As a clinical nurse specialist in gerontology, Susan Ruzicka, Ph.D., R.N., has worked with older clients with dementia who suffered from chronic pain.
"Much of their behavior, which may be a result of chronic pain, was ignored. The source of the behavior was not being treated. Chronic pain in the elderly is very prevalent," said Dr. Ruzicka, an assistant professor in the Department of Family Nursing Care.
It was this experience of working with older patients that inspired Dr. Ruzicka to study chronic pain in the elderly. "Often they suffer needlessly. More accurate assessment of chronic pain enables caregivers to better manage the individual's pain, that may lead to more comfort for the older adult," she explained.
The first of her three research projects involved determining what elders believe about chronic pain.
"Elders' attitudes about pain should guide how they are treated by caregivers," she said. "They all have different thresholds of pain and handle pain differently. This research indicated that health professionals should not have predisposed ideas of what pain is for the elderly. We must learn how each individual is affected by it."
After learning what elders believed, Dr. Ruzicka was prepared to begin her second research study to assess pain. The study involved 150 cognitively intact individuals age 65 and older who suffered from chronic pain. (She later hopes to perform research with cognitively impaired elders using her current research findings as a basis for those studies.)
"We must look at pain multi-dimensionally. We assessed pain using seven dimensions: physiological, behavioral, sensory, affective, cognitive, sociocultural and spiritual," she said. "We must look at all the factors that influence the entire person. Pain is not experienced in only one realm."
Historically, pain has been treated uni-dimensionally, Dr. Ruzicka said. "It often was treated pharmacologically - with pain medicine and that was it. Acute pain reveals the etiology. The pain has a purpose; it is telling us something is wrong.
"However, chronic pain is different. It often seems to have no purpose and has great potential to interrupt daily routines and social life. We need to look at different ways to treat it so that we can improve the quality of life of these elders."
The physiological dimension was studied by asking each participant to rank pain on a scale from 1 to 10 and then describe the pain. The behavioral dimension studied how pain affects the person's mobility and daily activities. The affective dimension looked at how chronic pain has affected people emotionally.

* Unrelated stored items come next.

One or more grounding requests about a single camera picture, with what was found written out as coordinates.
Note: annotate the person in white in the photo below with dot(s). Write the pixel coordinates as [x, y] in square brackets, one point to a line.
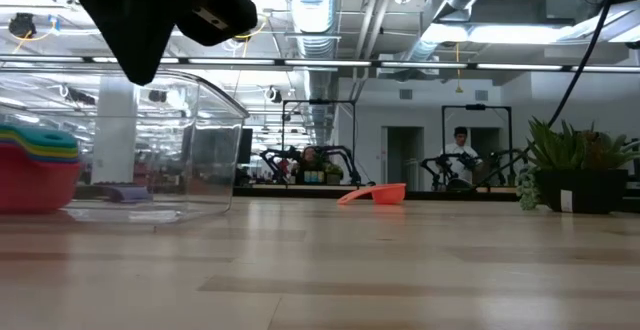
[460, 157]

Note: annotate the person behind plants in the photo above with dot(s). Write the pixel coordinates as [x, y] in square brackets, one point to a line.
[310, 160]

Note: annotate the grey door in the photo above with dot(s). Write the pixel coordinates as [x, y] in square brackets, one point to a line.
[402, 157]

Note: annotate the black background robot arm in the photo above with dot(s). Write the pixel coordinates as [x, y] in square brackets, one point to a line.
[505, 157]
[272, 157]
[345, 157]
[440, 162]

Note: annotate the LED light strip bar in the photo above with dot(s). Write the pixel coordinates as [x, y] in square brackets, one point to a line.
[350, 63]

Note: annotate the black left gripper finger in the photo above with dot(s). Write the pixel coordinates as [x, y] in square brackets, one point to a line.
[100, 5]
[155, 10]

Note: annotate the white pillar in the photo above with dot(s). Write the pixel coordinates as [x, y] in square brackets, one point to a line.
[115, 135]

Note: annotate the black aluminium table frame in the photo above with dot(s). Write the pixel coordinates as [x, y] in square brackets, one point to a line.
[425, 196]

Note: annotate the orange measuring cup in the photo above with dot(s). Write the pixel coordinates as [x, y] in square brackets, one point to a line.
[387, 194]

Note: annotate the black ceiling device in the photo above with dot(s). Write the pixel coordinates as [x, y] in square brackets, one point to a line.
[22, 25]

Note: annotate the black background station frame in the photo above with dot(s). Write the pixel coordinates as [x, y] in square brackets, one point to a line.
[320, 101]
[475, 106]

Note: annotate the small purple measuring cup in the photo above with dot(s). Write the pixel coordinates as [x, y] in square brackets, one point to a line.
[125, 193]

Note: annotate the green measuring cup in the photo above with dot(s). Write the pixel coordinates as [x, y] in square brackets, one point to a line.
[15, 138]

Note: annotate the yellow measuring cup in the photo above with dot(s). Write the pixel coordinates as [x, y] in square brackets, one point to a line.
[30, 149]

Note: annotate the clear plastic bin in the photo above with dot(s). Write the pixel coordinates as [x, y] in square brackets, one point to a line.
[200, 170]

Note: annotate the round black ceiling fixture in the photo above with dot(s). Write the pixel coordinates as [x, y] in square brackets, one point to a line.
[274, 94]

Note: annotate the potted succulent plant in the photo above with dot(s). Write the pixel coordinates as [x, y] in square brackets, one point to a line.
[580, 180]

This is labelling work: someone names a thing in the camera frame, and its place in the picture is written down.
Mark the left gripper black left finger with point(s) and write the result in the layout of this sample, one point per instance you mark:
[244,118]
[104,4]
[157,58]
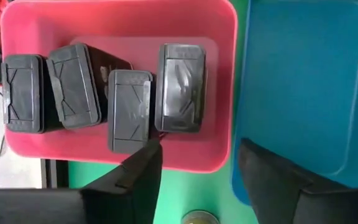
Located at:
[129,193]

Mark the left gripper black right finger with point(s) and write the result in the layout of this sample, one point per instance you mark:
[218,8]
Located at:
[272,193]

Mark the black pepper spice tin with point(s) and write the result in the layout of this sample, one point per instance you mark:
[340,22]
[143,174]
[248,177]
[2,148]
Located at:
[129,112]

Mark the smoked paprika spice tin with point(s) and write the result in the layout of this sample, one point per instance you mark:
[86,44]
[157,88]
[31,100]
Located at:
[180,90]

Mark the blue plastic bin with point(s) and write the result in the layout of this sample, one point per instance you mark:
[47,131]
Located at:
[306,77]

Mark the black spice tin with barcode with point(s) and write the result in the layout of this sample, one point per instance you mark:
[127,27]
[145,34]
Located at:
[22,93]

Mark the orange-red plastic bin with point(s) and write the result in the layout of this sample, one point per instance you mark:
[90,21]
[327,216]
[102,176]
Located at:
[135,21]

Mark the black table frame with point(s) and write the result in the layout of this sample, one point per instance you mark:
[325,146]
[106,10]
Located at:
[54,174]

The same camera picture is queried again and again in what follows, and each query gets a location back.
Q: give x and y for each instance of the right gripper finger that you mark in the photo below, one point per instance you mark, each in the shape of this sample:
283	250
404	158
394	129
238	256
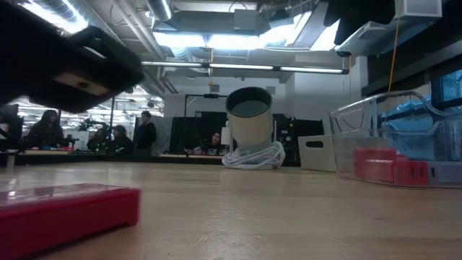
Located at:
339	18

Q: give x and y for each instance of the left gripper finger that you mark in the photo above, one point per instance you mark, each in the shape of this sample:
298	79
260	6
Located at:
72	103
112	65

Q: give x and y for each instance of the red case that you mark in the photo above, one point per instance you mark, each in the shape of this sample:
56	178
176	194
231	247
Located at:
65	216

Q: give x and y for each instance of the white blue power adapter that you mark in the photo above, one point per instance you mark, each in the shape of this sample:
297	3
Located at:
445	174

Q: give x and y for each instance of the person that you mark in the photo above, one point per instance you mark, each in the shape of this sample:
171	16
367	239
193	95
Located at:
47	130
216	139
146	133
121	141
97	139

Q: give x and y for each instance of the white ceiling unit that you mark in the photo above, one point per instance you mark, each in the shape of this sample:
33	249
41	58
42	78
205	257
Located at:
418	9

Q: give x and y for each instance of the grey hanging cloth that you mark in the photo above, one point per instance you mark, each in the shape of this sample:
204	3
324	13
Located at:
164	133

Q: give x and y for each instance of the grey ceiling box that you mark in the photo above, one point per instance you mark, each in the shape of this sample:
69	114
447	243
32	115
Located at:
245	20

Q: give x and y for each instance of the black partition screen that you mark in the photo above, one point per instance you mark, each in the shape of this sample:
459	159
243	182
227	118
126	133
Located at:
187	130

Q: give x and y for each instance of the clear plastic bin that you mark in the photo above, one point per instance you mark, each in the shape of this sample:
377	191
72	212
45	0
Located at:
361	122

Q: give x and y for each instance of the bright ceiling light panel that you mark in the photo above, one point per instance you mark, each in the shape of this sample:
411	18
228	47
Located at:
216	41

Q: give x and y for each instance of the long linear ceiling light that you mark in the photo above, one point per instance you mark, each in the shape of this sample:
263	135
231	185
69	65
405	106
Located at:
238	66

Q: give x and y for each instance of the black background equipment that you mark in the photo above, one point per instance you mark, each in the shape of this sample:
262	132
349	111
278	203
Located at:
307	126

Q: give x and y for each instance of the white box behind projector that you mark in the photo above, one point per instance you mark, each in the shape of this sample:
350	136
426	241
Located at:
226	137

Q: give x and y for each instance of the grey plastic bin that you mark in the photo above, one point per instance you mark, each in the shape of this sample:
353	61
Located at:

The cognitive dimension deals with elders' beliefs about chronic pain. "Some individuals believe they have some control over the pain where others do not. Some people believe pain is out of their control," she said.
For the sociocultural dimension, the study examined how pain changed the elders' relations with family and friends.
The final dimension involves the person's spiritual well-being. "We asked about elders' relationship with a higher being. The questions deal with the individual's feeling of support from a higher being," she explained.
Dr. Ruzicka said her research affirmed the importance of multi-dimensional assessment of chronic pain. The results from the study also supported the significance and importance of spirituality in relation to pain. Little research has been done regarding spirituality as a separate, important dimension to consider when treating a patient. This study indicates the necessity to include the spiritual role in managing chronic pain, she said.
The third part of this research is under way. It involves applying what was learned in the first two studies and offering methods to manage the pain. These methods include breathing techniques and certain exercises.
Study participants attend three workshops and learn about pain intervention. Each person chooses which types of intervention he wants to try and then maintains a daily log. "As a nurse, I sit down with them and review what they are doing and offer suggestions on changing their routine or affirmations on the activities they are doing," she said.
Dr. Ruzicka said participants are told to ask their physicians about starting a new exercise routine. "We want their physicians to know what they are doing in the study. Although specific pharmacological intervention is not a part of the study, if physicians have prescribed something for pain, then participants are encouraged to take their medications as needed and indicated. These interventions are not a replacement to pain medicine - they are to be used with pain medication to more effectively manage chronic pain.
"Two participants have said they have been able to reduce the amount of pain medicine they are taking because of participation in the study," she said. "I review all the interventions on a weekly basis, including the pharmacological ones, and offer suggestions on how to better tailor the pain management plan for each person."
Simple strategies, such as breathing activities and physical exercise, can affect the emotional and functional well-being of individuals, she said. "That is what makes all of this worth it. The ultimate goal is to teach elders how to better manage their chronic pain so the pain does not manage them."